Case in point. Some years ago I attended a full house Canadian Club luncheon speech in Toronto where the speaker was John Roth, the proud head of the impregnable Nortel. When he was introduced with reverence he read — with what struck my ears as a remarkable degree of unfamiliarity – a speech that had, I believe, been written by an anonymous speechwriter. Its message, however, was entirely satisfactory to him, since the gist was that the Canadian government should lower its tax rate on enormously rich Canadians like, well, John Roth, or they would go to live and work elsewhere, hint, hint. It’s interesting to reflect that at the time Nortel was drifting towards a Niagara-like plunge that would rob many of its employees of their pensions. Since Mr. Roth later confessed to the Toronto Star that latterly he was too busy with his own post-retirement financial arrangements to keep his eye on the ball, it was a memorable speech. But at the time the rubber chicken crowd applauded the speech politely. After all, this was the head of a hugely successful company and he was speaking in his own words. No and No.

Our expectations for politicians are equally low. Here again the dead hand of the speechwriter has lowered political literacy — and, more important, the expectations for political literacy among our leaders, so that when Brian Mulroney wrote his own Memoirs, by hand, it was a major surprise. In fact, to emphasise that he really did write his book himself we ran some of the hand-written pages on the end-papers containing the book. “No ghostwriters here” was the implicit message.

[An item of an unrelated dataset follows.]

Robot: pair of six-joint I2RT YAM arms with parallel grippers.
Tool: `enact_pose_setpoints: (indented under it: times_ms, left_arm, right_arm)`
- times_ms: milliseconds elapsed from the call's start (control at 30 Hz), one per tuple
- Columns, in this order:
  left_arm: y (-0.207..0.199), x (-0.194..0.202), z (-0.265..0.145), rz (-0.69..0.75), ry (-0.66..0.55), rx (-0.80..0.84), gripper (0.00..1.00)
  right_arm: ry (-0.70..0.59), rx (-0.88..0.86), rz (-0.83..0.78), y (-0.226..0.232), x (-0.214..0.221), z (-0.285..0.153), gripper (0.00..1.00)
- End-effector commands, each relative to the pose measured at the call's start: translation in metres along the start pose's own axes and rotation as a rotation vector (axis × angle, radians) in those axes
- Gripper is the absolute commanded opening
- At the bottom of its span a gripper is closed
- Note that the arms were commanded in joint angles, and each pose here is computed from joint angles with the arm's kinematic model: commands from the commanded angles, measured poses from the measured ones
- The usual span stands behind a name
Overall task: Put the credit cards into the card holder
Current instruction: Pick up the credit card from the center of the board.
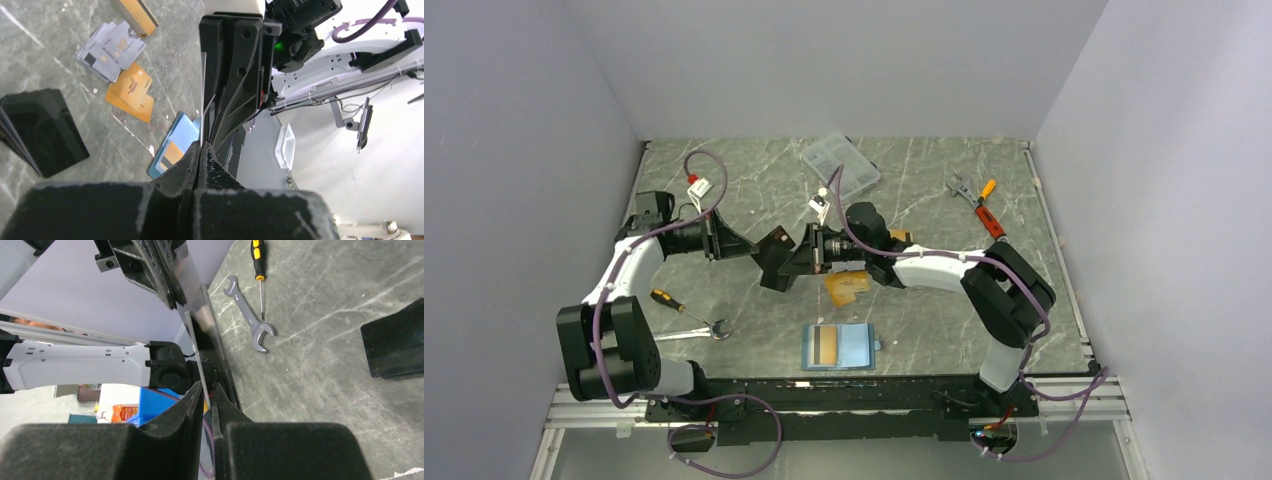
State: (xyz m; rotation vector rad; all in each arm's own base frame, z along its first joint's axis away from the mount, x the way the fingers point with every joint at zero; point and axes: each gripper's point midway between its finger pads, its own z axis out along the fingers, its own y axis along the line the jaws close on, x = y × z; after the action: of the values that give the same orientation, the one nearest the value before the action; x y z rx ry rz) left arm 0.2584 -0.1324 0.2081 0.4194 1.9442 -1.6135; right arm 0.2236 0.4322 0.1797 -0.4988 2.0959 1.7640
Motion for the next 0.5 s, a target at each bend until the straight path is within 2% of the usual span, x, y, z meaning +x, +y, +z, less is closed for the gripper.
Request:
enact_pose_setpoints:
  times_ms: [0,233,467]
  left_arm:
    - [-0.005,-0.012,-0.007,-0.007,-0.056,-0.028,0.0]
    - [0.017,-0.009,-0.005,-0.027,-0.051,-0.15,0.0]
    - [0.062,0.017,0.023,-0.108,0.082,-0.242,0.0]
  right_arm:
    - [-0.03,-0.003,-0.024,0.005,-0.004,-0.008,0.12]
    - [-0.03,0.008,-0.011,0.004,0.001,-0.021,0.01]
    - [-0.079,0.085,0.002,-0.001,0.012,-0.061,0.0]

Canadian ghostwriters will enjoy this book and movie about their profession. But even the most experienced among them will wince at some of the dialogue, as when Ewan’s character is asked when he’s going to write “a real book.” Zing! At some level it is simply normal to write for recognition (“These are my ideas, in my own words!”) and in my experience it seems to cost even the most professional ghostwriters a lot to turn their back on that recognition. Perhaps, to wean them off their habit, they need a self-help organisation of some sort. I may even have a title for such a group — Ghostwriters Anonymous.